YOUR INSTRUCTIONS:
Your output should be the lines from the start of the data through the line containing "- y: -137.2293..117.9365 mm", exactly and nothing more.

*** Begin section ***

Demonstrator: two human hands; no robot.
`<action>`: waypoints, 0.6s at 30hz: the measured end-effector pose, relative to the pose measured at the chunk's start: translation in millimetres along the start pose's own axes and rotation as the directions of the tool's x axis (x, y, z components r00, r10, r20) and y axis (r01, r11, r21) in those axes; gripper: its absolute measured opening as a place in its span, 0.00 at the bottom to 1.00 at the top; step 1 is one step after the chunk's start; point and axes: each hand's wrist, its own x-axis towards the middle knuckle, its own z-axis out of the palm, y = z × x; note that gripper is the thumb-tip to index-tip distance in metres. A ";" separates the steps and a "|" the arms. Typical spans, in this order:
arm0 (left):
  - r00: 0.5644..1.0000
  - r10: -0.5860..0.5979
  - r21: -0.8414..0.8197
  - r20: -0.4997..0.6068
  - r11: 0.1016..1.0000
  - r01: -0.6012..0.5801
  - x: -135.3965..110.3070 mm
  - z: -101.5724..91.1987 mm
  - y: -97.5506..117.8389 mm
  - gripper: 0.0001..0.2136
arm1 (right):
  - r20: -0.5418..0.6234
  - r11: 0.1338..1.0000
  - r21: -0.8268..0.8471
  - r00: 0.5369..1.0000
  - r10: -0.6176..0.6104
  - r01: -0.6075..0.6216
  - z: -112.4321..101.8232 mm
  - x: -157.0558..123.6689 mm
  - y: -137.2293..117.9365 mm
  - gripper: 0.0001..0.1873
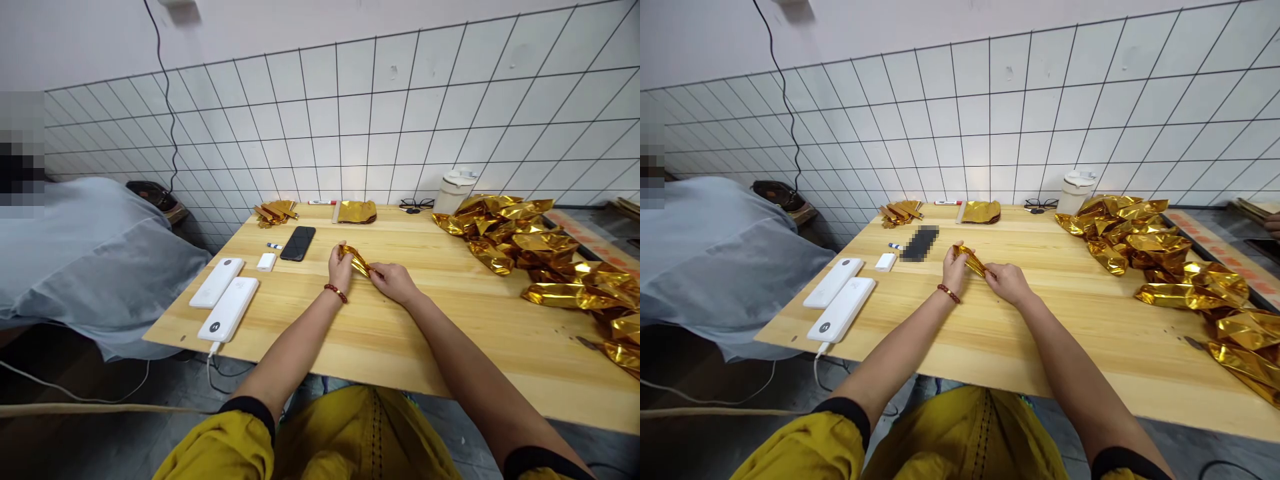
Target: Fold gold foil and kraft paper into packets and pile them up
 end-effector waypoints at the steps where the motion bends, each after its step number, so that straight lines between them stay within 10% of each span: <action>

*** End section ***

ANSWER SPACE:
Demonstrator: two human hands; no robot.
`<action>`: waypoints, 0.6s at 30hz: the measured end-effector pose, relative to the pose measured at the chunk's start: translation in millimetres along the start pose's own axes and rotation as the directions of the tool's x axis (x, y, z components r00, r10, r20) and y axis (r01, r11, r21) in those axes; gripper: its absolute measured opening as a place in its span, 0.00 at the bottom to 1.00 at the top; step 1 is one step after the chunk's start; point and axes: each hand's wrist, its own x-axis towards the middle knuckle, its own z-axis out of the palm, y = z × x; note that gripper is the thumb-tip to index-tip distance in metres. A ";" separates the steps and a "|" the arms. Typical spans, in this order:
arm0 (left):
  - r00: 0.5644..1.0000
  - r10: -0.5860..0.5979
  - r21: -0.8414..0.8197
  - r20: -0.4997..0.6068
  - r11: 0.1016..1.0000
  - r01: -0.6012..0.5801
  - x: -135.3965..110.3070 mm
  - z: -101.5724..91.1987 mm
  - y: -97.5506..117.8389 mm
  - gripper: 0.0001..0.2136
arm1 (right):
  - r20: -0.5418..0.6234
  - r11: 0.1338..1.0000
  - r21: -0.8268..0.8471
  - r00: 0.5369..1.0000
  - r10: -0.6176..0.6104
  - r01: -0.6075..0.6216
  - z: -112.4321..101.8232 mm
  - x: -157.0558..123.6689 mm
  - y: -137.2293..117.9365 mm

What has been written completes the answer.